### Task
Leave the pictures out. Retype exactly the lines below from the one containing "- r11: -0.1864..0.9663" through the one containing "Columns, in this", and no others.

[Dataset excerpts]
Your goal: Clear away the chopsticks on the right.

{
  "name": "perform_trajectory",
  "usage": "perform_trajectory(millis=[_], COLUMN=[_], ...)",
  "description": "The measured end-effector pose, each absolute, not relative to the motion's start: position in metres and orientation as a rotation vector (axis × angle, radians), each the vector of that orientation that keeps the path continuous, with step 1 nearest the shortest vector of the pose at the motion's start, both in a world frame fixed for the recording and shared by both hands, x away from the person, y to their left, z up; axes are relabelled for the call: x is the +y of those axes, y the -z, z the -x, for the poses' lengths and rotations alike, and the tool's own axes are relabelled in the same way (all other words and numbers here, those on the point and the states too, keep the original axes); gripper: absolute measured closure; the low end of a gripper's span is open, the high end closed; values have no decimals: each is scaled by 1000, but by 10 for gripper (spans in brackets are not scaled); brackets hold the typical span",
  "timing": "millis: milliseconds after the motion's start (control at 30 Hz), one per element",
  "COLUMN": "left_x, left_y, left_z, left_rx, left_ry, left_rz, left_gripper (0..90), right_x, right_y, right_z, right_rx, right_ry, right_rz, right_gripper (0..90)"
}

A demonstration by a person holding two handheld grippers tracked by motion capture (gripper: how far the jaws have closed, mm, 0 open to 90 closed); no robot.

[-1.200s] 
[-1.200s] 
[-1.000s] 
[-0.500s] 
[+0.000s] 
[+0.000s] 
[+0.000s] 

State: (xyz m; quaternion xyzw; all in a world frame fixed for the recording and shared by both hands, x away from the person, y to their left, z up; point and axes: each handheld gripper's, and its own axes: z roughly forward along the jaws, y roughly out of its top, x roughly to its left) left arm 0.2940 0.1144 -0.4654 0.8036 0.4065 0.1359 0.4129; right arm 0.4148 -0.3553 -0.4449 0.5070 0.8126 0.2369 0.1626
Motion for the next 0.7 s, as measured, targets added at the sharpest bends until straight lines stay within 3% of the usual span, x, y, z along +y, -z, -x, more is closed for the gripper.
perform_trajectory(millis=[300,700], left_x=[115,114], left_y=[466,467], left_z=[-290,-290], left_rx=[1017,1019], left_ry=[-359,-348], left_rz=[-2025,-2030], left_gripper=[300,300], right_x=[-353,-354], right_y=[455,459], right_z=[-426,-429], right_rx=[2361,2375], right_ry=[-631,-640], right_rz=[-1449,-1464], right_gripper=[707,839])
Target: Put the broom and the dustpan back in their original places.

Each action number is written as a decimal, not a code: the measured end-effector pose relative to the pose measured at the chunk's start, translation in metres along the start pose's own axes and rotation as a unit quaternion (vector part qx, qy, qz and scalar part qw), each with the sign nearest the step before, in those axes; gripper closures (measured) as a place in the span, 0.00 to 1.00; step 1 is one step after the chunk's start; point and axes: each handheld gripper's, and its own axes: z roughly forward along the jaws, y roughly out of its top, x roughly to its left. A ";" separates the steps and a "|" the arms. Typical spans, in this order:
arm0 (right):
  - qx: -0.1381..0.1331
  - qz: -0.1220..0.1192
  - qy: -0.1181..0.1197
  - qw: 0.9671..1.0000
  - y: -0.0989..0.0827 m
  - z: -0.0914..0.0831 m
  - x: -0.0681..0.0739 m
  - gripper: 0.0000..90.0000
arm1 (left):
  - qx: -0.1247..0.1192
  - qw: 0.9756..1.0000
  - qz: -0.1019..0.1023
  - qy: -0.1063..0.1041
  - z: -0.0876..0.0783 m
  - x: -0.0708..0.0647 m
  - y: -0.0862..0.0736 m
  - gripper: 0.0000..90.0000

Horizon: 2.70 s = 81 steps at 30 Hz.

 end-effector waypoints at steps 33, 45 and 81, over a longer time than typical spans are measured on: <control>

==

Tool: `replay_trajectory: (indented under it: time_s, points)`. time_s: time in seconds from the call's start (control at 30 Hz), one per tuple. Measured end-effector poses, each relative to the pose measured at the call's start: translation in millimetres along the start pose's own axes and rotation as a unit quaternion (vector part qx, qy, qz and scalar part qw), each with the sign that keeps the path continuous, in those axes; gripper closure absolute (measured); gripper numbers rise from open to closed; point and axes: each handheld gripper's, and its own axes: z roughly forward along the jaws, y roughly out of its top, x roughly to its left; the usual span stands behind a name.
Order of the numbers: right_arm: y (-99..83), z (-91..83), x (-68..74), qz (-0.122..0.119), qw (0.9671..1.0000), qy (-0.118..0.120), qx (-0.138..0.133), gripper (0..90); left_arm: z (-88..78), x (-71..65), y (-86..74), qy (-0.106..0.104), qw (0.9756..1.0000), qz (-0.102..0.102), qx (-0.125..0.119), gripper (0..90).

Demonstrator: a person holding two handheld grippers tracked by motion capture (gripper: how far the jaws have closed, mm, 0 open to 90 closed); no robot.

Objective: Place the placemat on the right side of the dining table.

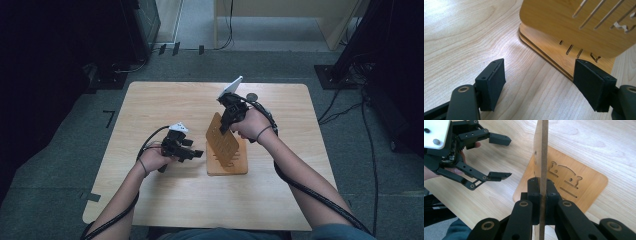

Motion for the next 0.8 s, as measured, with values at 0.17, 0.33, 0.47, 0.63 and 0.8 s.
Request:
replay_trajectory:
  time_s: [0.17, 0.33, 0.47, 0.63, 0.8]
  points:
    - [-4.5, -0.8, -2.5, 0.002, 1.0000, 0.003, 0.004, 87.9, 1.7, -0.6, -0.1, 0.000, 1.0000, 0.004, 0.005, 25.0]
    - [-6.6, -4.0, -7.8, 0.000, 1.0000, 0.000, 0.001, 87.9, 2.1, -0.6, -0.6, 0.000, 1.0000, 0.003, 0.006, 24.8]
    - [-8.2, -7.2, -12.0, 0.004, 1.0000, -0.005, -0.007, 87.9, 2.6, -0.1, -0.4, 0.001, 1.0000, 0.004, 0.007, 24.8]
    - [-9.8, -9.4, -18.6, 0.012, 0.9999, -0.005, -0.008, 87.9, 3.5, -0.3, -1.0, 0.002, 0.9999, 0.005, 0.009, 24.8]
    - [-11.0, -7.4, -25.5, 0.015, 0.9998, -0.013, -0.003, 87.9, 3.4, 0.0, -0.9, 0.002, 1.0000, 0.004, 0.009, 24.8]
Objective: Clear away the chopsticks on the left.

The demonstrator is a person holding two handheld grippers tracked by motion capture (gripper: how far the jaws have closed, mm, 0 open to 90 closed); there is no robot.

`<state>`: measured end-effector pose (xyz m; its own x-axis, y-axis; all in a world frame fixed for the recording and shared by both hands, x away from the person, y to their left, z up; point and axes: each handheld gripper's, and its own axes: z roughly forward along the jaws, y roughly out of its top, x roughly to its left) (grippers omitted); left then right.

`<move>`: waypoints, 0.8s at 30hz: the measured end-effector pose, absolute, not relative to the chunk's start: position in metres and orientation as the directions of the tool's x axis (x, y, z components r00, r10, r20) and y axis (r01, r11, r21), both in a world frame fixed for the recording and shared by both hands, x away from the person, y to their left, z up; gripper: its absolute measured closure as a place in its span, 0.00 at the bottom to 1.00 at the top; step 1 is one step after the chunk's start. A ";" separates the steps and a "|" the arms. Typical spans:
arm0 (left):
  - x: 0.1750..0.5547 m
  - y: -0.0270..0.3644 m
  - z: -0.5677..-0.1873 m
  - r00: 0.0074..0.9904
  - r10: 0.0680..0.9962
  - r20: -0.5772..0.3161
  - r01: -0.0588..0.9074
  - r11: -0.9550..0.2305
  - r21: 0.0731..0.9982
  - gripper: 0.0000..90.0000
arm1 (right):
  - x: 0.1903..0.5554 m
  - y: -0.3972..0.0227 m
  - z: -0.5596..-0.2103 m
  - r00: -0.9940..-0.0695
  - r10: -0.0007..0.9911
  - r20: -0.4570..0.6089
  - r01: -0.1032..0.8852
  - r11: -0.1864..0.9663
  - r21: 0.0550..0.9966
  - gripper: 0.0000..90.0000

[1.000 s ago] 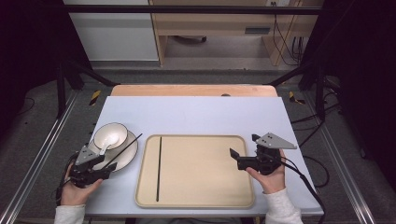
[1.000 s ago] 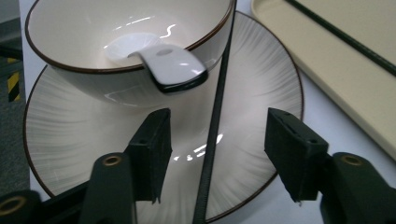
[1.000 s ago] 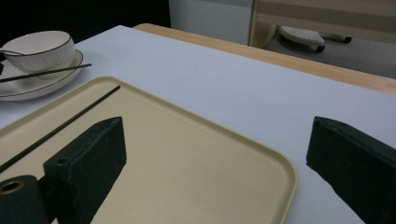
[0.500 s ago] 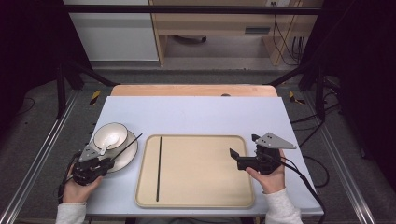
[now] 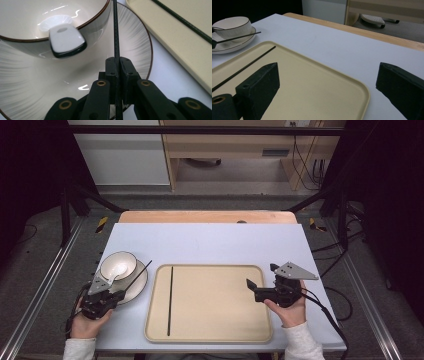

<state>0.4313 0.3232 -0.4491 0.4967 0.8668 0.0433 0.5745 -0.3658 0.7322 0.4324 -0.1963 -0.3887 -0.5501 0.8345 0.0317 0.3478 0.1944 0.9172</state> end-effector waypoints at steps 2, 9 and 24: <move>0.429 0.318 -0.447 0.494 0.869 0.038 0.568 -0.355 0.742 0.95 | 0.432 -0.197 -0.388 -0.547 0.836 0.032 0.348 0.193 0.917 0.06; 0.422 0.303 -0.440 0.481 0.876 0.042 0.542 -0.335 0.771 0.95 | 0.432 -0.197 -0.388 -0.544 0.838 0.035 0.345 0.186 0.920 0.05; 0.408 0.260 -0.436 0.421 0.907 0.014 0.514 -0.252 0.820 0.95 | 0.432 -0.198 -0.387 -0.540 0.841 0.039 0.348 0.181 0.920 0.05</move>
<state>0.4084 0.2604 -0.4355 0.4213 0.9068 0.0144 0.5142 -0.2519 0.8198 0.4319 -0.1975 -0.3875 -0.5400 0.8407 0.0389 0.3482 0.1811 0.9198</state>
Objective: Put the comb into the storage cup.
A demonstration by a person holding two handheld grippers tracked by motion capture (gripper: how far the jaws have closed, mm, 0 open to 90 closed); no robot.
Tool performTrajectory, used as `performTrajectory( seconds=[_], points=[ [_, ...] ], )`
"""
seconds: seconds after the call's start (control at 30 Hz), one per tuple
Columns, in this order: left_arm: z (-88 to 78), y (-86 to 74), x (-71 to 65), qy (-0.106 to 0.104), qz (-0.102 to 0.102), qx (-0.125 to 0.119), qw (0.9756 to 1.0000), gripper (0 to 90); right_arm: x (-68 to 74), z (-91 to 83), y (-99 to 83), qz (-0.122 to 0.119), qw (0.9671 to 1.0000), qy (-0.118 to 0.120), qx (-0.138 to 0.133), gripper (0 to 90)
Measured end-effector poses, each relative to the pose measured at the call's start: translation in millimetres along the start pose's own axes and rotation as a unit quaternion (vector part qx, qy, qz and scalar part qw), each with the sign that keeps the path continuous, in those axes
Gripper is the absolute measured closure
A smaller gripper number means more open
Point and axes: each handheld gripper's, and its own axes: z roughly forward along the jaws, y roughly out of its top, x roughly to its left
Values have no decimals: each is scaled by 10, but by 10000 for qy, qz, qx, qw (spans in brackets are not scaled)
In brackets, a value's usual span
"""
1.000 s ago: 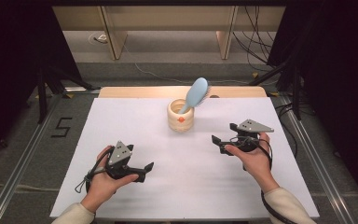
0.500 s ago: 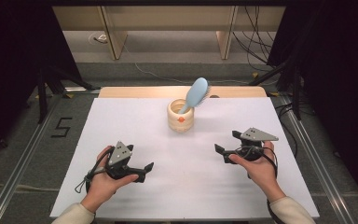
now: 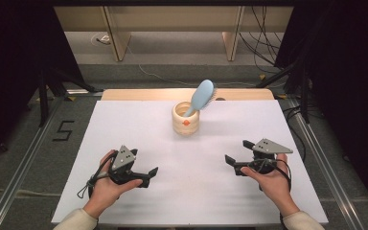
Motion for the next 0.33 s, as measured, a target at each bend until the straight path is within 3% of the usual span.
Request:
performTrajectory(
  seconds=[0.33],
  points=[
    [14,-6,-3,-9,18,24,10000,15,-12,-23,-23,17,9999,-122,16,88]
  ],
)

### Solution to this task
  - r11: -0.1864..0.9663
  - r21: 0.0550..0.9966
  - gripper: 0.0000..90.0000

[1.000 s ago] 
[1.000 s ago] 
[1.000 s ago] 
[0.500 s ago] 
[now] 

<state>0.4313 0.3232 -0.4491 0.4967 0.8668 0.0433 0.5745 -0.3658 0.7322 0.4324 -0.1963 -0.3887 -0.5501 0.8345 0.0317 0.3478 0.1944 0.9172</state> end-effector waypoints at steps 2, 9 and 24: <move>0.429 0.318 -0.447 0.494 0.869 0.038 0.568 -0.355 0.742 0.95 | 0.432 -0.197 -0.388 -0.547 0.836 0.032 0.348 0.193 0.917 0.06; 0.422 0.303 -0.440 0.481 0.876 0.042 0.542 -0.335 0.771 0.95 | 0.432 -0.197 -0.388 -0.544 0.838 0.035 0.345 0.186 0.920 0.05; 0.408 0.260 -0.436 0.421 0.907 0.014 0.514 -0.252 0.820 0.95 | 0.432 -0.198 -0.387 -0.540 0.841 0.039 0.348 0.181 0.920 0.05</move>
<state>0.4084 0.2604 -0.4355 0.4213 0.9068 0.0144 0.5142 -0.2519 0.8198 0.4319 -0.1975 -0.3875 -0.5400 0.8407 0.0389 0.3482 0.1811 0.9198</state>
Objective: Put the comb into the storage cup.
A demonstration by a person holding two handheld grippers tracked by motion capture (gripper: how far the jaws have closed, mm, 0 open to 90 closed); no robot.
Tool performTrajectory, used as `performTrajectory( seconds=[_], points=[ [_, ...] ], )`
"""
seconds: seconds after the call's start (control at 30 Hz), one per tuple
Columns, in this order: left_arm: z (-88 to 78), y (-86 to 74), x (-71 to 65), qy (-0.106 to 0.104), qz (-0.102 to 0.102), qx (-0.125 to 0.119), qw (0.9756 to 1.0000), gripper (0 to 90); right_arm: x (-68 to 74), z (-91 to 83), y (-99 to 83), qz (-0.122 to 0.119), qw (0.9671 to 1.0000), qy (-0.118 to 0.120), qx (-0.138 to 0.133), gripper (0 to 90)

No additional output is expected for this exercise.